I hope this does encourage you, even if only slightly. Yes, it did take me a longer time than expected to recover, however I do think that I was naive about the whole op, but it is major surgery and due to the area they are working on, it will affect your balance BIG time, which is the reason for the nausea!

Please feel free to ask any questions that you want lovely, I did when I finally found someone in the same position as I was back in January and although it seems scary, but it will get better, I promise xxx

Vikki said...

Hi Zoe

Really enjoyed reading your blog, its like my story. I had my decompression surgery in September 2007 at the Hallamshire in Sheffield.

I was 5 months before I could return to work, I was climbing the walls too, its weird isn't how differently you look at life after such an event.

I am still under the consultant although the operation was successful, they recently gave me two injections to relieve some pain, hopefully it will work.

I didn't have staples-just stitches, my photo of my scar is identical to yours, except I didn't loose any hair, they parted mine somehow, which I was grateful for.

Keep writing on your blog, or drop me a line, take care


wendy said...

My name is Wendy.
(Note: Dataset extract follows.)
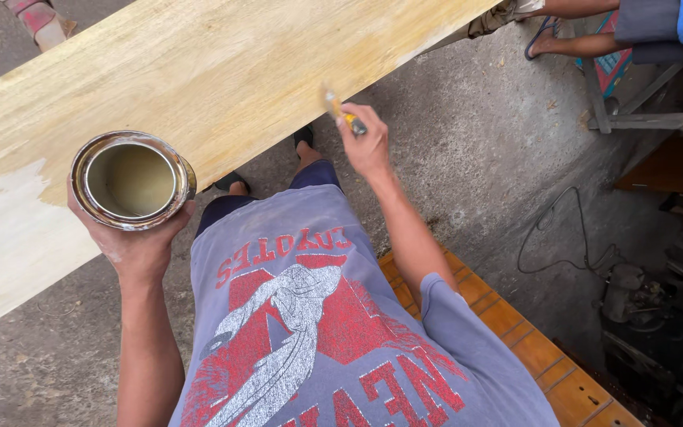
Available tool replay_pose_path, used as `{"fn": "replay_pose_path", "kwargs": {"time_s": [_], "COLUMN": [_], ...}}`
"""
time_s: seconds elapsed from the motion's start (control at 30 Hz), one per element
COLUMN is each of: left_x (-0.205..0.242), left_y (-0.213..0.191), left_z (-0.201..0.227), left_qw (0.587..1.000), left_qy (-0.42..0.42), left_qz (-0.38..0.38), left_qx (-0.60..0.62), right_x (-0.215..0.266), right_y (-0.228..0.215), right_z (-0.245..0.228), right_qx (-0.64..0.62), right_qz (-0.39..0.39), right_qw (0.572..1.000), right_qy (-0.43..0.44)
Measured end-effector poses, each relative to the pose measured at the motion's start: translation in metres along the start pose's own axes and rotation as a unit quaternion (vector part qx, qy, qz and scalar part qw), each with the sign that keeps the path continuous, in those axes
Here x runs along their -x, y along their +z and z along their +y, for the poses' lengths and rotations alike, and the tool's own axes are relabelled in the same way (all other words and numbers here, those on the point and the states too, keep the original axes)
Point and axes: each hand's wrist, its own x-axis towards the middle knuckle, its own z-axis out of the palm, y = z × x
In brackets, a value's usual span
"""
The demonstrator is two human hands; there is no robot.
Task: The person applies a light-colored finish to a long wooden plank using a paintbrush. They repeatedly dip the brush into a can and spread the finish along the plank's surface, working from one end to the other.
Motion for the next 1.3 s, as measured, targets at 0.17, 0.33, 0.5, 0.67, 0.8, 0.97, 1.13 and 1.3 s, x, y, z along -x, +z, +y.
{"fn": "replay_pose_path", "kwargs": {"time_s": [0.17,0.33,0.5,0.67,0.8,0.97,1.13,1.3], "left_x": [-0.002,-0.003,0.006,0.009,-0.003,-0.006,-0.012,-0.011], "left_y": [0.048,0.105,0.149,0.176,0.181,0.185,0.189,0.195], "left_z": [0.005,0.014,0.026,0.043,0.049,0.052,0.060,0.070], "left_qw": [0.999,0.994,0.996,0.995,0.997,0.997,0.996,0.995], "left_qy": [-0.003,-0.032,-0.037,-0.072,-0.037,-0.043,-0.033,-0.049], "left_qz": [0.035,0.059,0.072,0.068,0.058,0.070,0.081,0.086], "left_qx": [0.002,0.081,0.022,-0.008,-0.035,-0.012,-0.013,-0.019], "right_x": [-0.037,-0.128,-0.095,-0.038,-0.107,-0.159,-0.098,-0.100], "right_y": [-0.065,-0.149,-0.108,-0.087,-0.153,-0.194,-0.103,-0.113], "right_z": [0.091,0.208,0.129,0.078,0.170,0.217,0.119,0.151], "right_qx": [-0.017,0.088,0.174,-0.070,-0.038,0.122,0.068,-0.143], "right_qz": [0.030,0.126,0.063,-0.117,0.014,0.184,-0.072,-0.155], "right_qw": [0.985,0.983,0.982,0.991,0.993,0.969,0.995,0.967], "right_qy": [0.170,0.102,-0.026,0.013,0.114,0.113,0.002,0.145]}}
I was decompressed 5 weeks ago and am in the hospital with meningitis right now. I have had symptoms of meningitis for 2 weeks and been in the hospital for 5 days. I am feeling so discouraged and in so much pain...

Zoe said...

Hi Wendy

I am so sorry to hear that you have contracted Meningitis following your decompression surgery.....

I assume it is due to the surgery??

I can completely understand why you would be feeling so discouraged with this news and why shouldn't you?!! It really is awful enough having to get over the decompression, let alone this aswell, you poor thing.

All I can say is that you need to keep so strong for yourself and your family. I know it probably seems impossible right now as you have so much to contend with, but you will get over this and be a stronger person because of it!!

You need to stay strong for your recovery lovely, more than ever now, just take your time getting better. My mistake was I thought I would be better and could do things well before I actually could. Fortunately, your body will not let you do too much before it is ready, so please, please, ensure that you look after yourself more than ever now!

Please keep me updated on how your recovery is going, you will get there xxxxxxxx Take Care xxxxxxxxx

Erin said...

Hi Zoe,
I just found out that I have a very very slight chiari malformation (only 4 mm). I am in the dark as to if this is a condition that can worsen, or if it's so small it's not something to worry about. I haven't even seen a neurologist... Thanks for blogging your experience so far. It really made me feel better. Congrats on the baby! Are you on twitter?

Thanks again,

Sue said...

Hi Zoe
Just been to see the neurosurgeon about my chiari type I, who spoke about an operation. Not sure if I want to go that route yet as I only get instant headaches when I bend over or on straining. While searching for options I found your blog which has answered alot of my questions. I hope you don't think I'm being nosey but did you have your headaches all the time every day? The operation seems a very major one and a long recovery afterwards.